Yes! When you complete your Federal Stafford Loan application, only request the amount you will need for the enrollment period. If you have already received the loan funds, contact your Financial Aid Counselor to find out what action is required. Your Financial Aid Counselor can help you make the needed adjustments.
Probably! Students who receive financial aid must report portions of their financial aid as taxable income on their income tax returns.
Since the amount you must report is contingent upon your college expenses (e.g., cost of your tuition, fees, books, and required equipment and supplies), you should keep a detailed record of you expenditures for tuition, fees, books, and required equipment and supplies. If you r4eport financial aid on your tax returns, be sure to list the same amount on your Free Application for Federal Student Aid as a Title IV Income Expenditure.

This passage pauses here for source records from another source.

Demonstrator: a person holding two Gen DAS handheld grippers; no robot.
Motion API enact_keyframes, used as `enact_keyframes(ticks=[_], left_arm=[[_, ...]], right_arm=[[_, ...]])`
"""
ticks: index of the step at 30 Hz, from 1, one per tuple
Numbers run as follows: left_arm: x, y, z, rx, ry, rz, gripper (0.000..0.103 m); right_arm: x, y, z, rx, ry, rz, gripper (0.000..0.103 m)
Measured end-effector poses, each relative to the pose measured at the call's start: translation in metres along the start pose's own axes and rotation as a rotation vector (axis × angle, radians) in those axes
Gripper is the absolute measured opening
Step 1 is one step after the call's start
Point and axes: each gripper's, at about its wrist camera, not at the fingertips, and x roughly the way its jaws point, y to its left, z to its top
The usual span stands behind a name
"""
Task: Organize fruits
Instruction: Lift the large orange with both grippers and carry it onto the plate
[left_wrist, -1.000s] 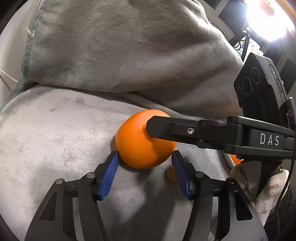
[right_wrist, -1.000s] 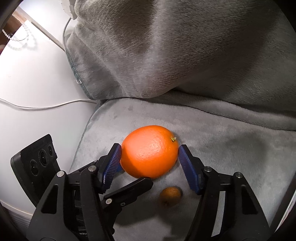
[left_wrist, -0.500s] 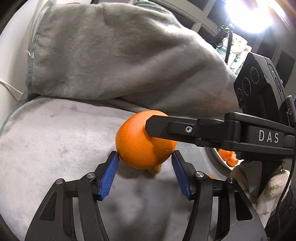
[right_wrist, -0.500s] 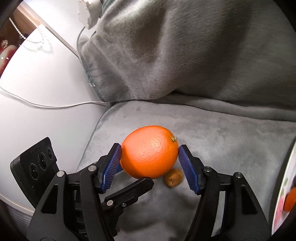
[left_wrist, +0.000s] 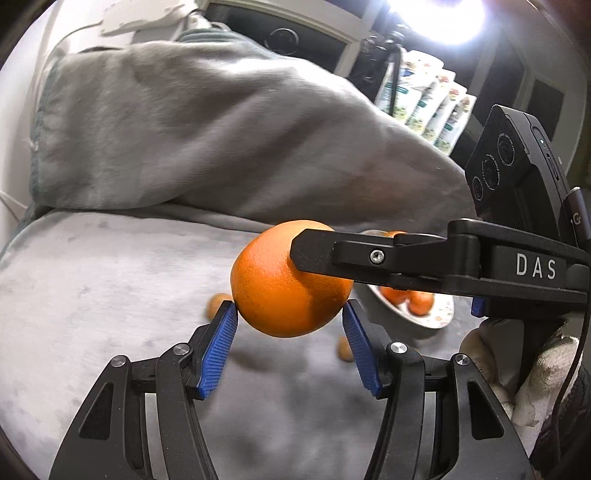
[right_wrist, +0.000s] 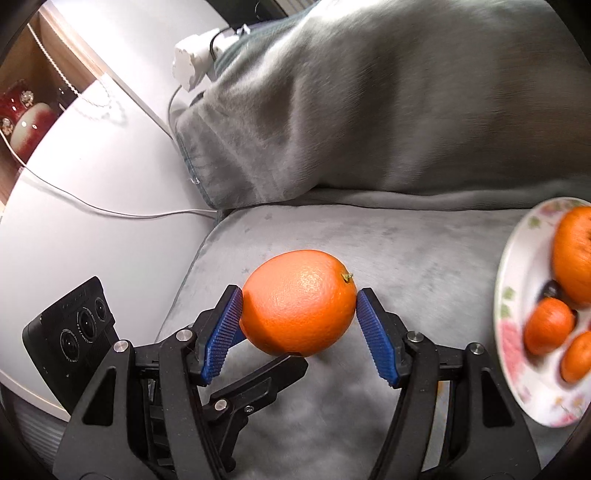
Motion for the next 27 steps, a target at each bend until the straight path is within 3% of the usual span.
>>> enact_keyframes(ticks=[17, 27], left_arm=[[0.032, -0.088, -0.003, 0.109, 0.027, -0.111, 0.058], [0.055, -0.119, -0.009, 0.143, 0.068, -0.158, 0.058]], right_arm=[[-0.089, -0.054, -0.029, 0.051, -0.097, -0.081, 0.067], [-0.119, -0.09, -0.039, 0.102, -0.117, -0.121, 0.067]])
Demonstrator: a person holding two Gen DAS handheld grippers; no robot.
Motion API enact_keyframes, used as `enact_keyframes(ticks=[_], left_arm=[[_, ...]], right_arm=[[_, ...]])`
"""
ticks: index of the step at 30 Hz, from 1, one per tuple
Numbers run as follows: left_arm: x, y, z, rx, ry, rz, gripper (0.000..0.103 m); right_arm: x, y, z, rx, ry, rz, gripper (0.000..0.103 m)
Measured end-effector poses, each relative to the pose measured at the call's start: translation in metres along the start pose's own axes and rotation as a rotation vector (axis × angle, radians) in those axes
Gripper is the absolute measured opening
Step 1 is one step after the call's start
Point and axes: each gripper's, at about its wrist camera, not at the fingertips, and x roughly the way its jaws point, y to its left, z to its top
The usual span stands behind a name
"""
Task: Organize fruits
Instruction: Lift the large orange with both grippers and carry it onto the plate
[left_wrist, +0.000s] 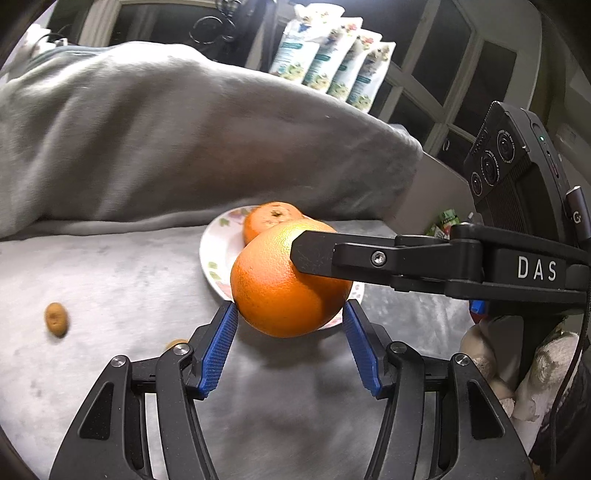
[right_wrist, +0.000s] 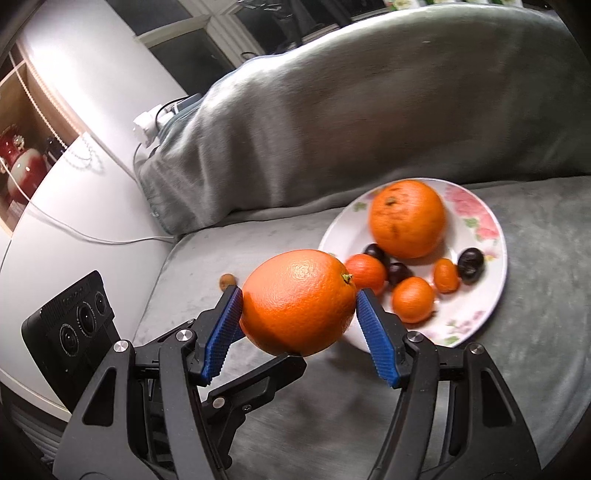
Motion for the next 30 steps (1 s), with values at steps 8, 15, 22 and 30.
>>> enact_keyframes(ticks=[8, 15, 22, 30], left_arm=[[0.014, -0.011, 0.001, 0.019, 0.026, -0.011, 0.058], [0.022, -0.017, 0.0, 0.042, 0.046, -0.009, 0.058], [0.026, -0.018, -0.001, 0.049, 0.056, -0.006, 0.058], [0.029, -0.018, -0.002, 0.054, 0.069, -0.004, 0.057]], right_arm=[[-0.007, -0.023, 0.003, 0.036, 0.002, -0.013, 0.067], [-0.008, -0.033, 0.003, 0.056, 0.002, -0.017, 0.067], [-0.007, -0.035, 0.004, 0.06, 0.007, -0.025, 0.067], [-0.003, -0.036, 0.004, 0.065, 0.01, -0.026, 0.067]])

We suggest you consult the IRS, your income tax instruction booklet, the FAFSA instructions, and/or your personal tax advisor for more information.
Depending upon when you withdraw from school, you may be required to repay a portion or all of any aid you have received for the period of enrollment for which you were charged, since the funds you are designed to help you meet your living expenses for the entire period of enrollment. If possible, check with your Financial Aid Counselor before withdrawing from school.
My parents don't claim me on their tax return and they don't support me financially. Can I file my financial aid application as independent?
The Higher Education Act of 1965 (last Amended in 1992) established requirements for establishing independence. If you answer yes to any of the following questions, you will be considered independent for financial aid purposes. If you do not answer yes to one of the following questions, you will be considered dependent and must include your parent(s) financial information when you file your FAFSA.
- Were you born before January 1, 1989?
- Are you a veteran of the US Armed Forces?
- Will you be enrolled in a graduated or professional program (beyond a bachelor's degree) in the current academic year?
- Are you married?
- Are you an orphan or ward of the court, or were you a ward of the court until age 18?
- Do you have legal dependents (other than a spouse) that fit the definition in the FAFSA Instructions?
If you believe there are special circumstances which mitigate your situation, check out the Special Circumstances section of How Financial Aid is Determined.
I'm going to be married during the academic year. Can I fill out my Free Application for Federal Student Aid (FAFSA) as married now, since I will be in a few months?
No. You must indicate your marital status as of the date you are completing the FAFSA. Federal regulations do not allow you to update your martial status once you have filed your FAFSA. It is sometimes beneficial for students to wait and file the FAFSA after you have married. Your Financial Aid Counselor can help you make that determination.
Yes. Pitt Community College has a Satisfactory Academic Progress policy which is required by federal law. This policy sets forth a qualitative (minimum GPA), quantitative standard (minimum numbers of hours you must complete each term), and maximum time frame for degree completion.